[Stored items]

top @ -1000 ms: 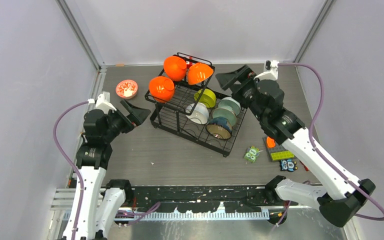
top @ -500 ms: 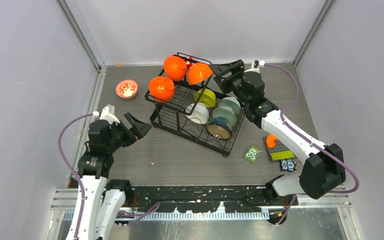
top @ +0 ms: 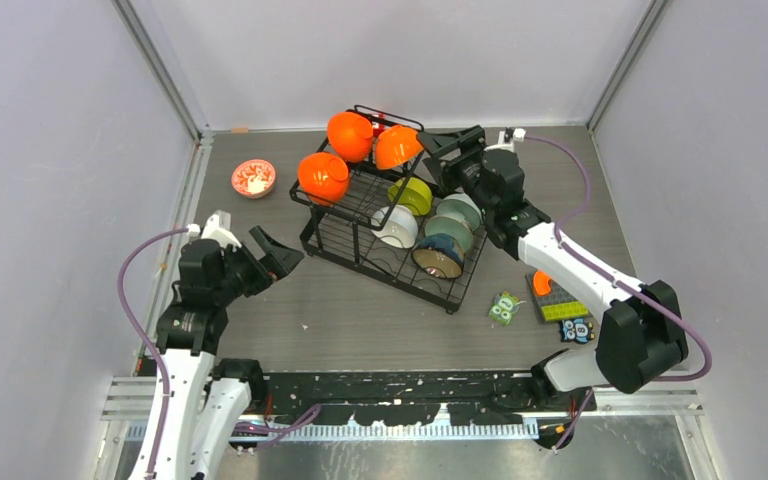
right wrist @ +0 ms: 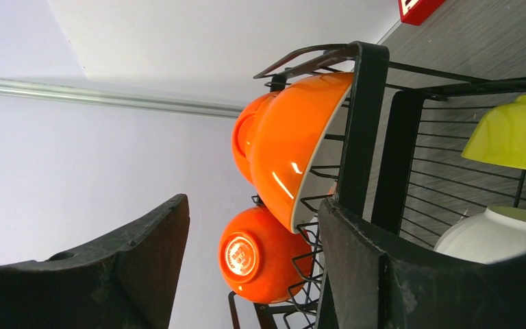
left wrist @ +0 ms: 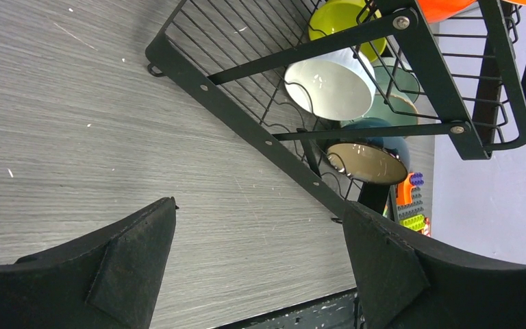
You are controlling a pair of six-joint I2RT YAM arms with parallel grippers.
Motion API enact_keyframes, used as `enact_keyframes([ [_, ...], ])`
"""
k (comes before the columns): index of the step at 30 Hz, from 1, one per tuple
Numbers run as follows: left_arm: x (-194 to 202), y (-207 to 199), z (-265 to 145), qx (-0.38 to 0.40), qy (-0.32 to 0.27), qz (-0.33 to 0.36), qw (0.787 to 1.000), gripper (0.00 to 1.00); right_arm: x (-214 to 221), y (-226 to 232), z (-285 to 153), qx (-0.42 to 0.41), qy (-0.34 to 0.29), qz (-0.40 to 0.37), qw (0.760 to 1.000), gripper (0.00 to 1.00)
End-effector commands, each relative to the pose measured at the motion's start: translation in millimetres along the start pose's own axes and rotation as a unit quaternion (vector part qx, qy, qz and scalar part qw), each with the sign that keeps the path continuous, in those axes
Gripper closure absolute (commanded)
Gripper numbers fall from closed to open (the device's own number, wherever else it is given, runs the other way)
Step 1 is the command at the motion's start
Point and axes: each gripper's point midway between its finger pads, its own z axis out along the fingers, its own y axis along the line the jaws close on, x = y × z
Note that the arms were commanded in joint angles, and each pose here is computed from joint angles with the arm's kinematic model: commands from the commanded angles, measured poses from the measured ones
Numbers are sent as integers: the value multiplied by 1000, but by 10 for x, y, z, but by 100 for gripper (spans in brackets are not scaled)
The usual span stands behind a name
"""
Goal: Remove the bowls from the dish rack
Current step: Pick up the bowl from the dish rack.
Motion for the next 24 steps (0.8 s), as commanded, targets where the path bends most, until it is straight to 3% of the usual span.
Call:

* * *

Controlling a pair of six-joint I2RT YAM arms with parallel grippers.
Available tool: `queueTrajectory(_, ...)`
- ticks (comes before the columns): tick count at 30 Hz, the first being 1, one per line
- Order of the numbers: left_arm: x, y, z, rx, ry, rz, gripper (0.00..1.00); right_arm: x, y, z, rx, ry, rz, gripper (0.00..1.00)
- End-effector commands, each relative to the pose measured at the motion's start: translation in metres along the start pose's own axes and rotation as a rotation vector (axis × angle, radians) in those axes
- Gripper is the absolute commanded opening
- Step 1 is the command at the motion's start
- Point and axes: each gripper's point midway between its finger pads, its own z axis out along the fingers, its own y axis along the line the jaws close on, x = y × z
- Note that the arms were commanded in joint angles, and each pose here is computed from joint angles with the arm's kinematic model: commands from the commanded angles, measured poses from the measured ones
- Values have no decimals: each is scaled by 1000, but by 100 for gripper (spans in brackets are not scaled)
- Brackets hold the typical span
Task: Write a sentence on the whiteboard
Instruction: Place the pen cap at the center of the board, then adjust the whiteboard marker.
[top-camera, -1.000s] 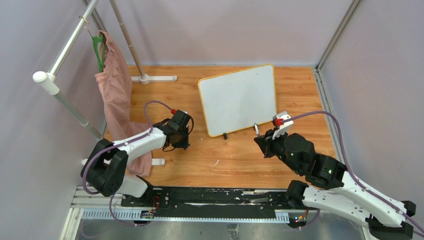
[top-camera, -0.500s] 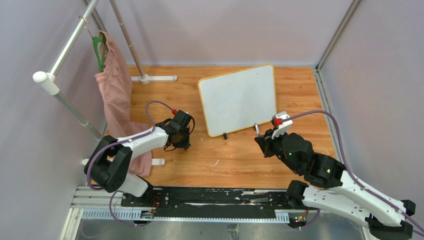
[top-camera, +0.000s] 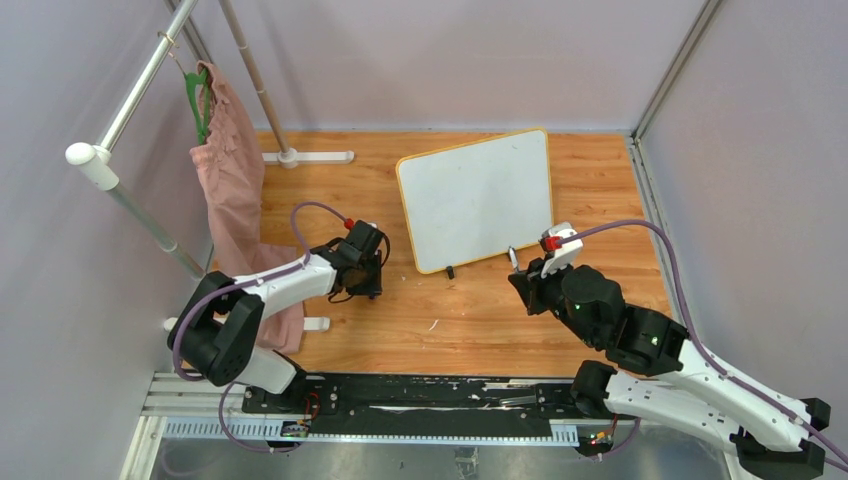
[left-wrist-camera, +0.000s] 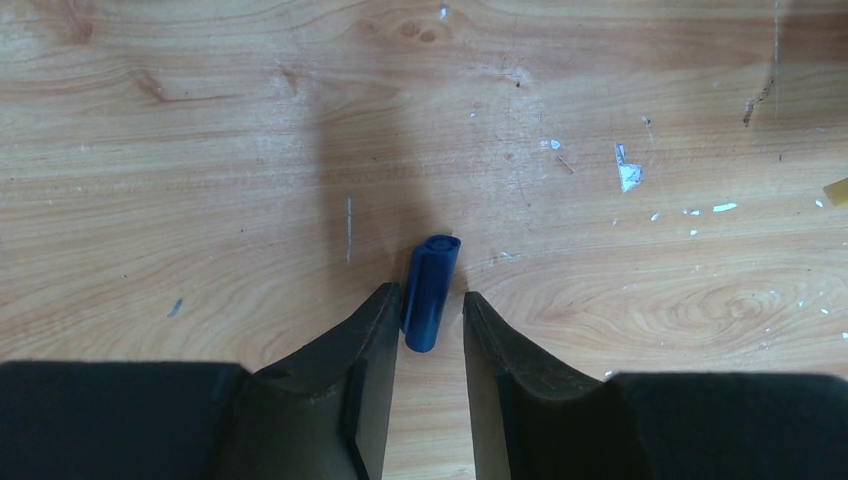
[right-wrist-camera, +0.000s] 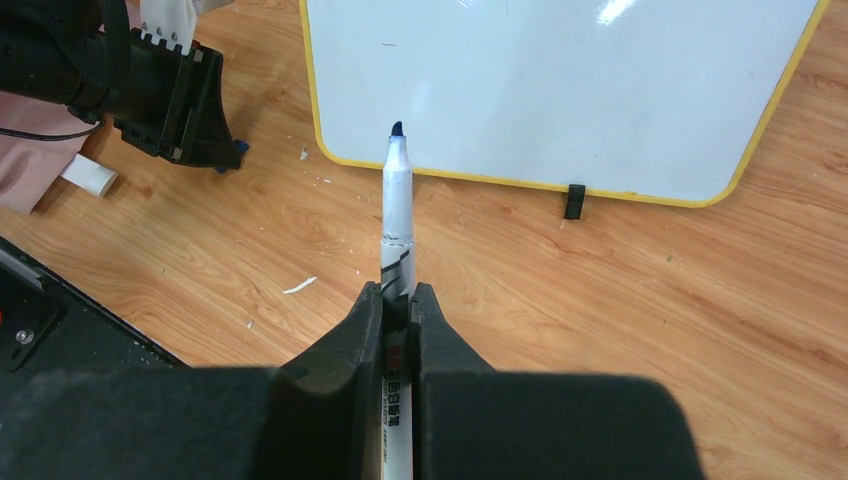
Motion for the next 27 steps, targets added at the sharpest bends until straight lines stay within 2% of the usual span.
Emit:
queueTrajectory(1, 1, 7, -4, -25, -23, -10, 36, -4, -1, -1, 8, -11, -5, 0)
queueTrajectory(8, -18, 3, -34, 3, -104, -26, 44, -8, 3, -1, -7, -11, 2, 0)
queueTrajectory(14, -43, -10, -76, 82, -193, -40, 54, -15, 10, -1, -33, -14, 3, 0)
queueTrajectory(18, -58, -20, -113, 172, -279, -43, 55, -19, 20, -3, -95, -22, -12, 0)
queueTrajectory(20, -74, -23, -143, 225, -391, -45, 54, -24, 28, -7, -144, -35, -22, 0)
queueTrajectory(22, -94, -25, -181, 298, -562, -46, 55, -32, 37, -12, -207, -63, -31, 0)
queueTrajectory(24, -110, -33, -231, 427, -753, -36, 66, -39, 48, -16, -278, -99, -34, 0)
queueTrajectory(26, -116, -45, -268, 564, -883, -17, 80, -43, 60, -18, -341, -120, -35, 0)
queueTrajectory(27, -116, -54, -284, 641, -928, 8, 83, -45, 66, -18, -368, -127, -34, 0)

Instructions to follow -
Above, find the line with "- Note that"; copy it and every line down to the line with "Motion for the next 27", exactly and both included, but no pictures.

Completed exercise -
- Note that the arms were commanded in joint angles, and each pose here is computed from joint angles with the arm's kinematic model: commands from the commanded angles, measured poses from the measured ones
- Values have no decimals: each is scaled by 1000, but by 100 for gripper (spans in brackets are not scaled)
- Brackets hold the typical span
Task: Write a sentence on the whiteboard
Instruction: Place the pen cap at the center of the board, then adjust the whiteboard marker.
[top-camera, -1.000s] 
[top-camera, -0.500s] 
[top-camera, +0.000s] 
[left-wrist-camera, +0.000s] 
[right-wrist-camera, +0.000s] 
Motion for the next 27 steps, targets added at the sharpest bends until straight lines stay within 2% of the usual span.

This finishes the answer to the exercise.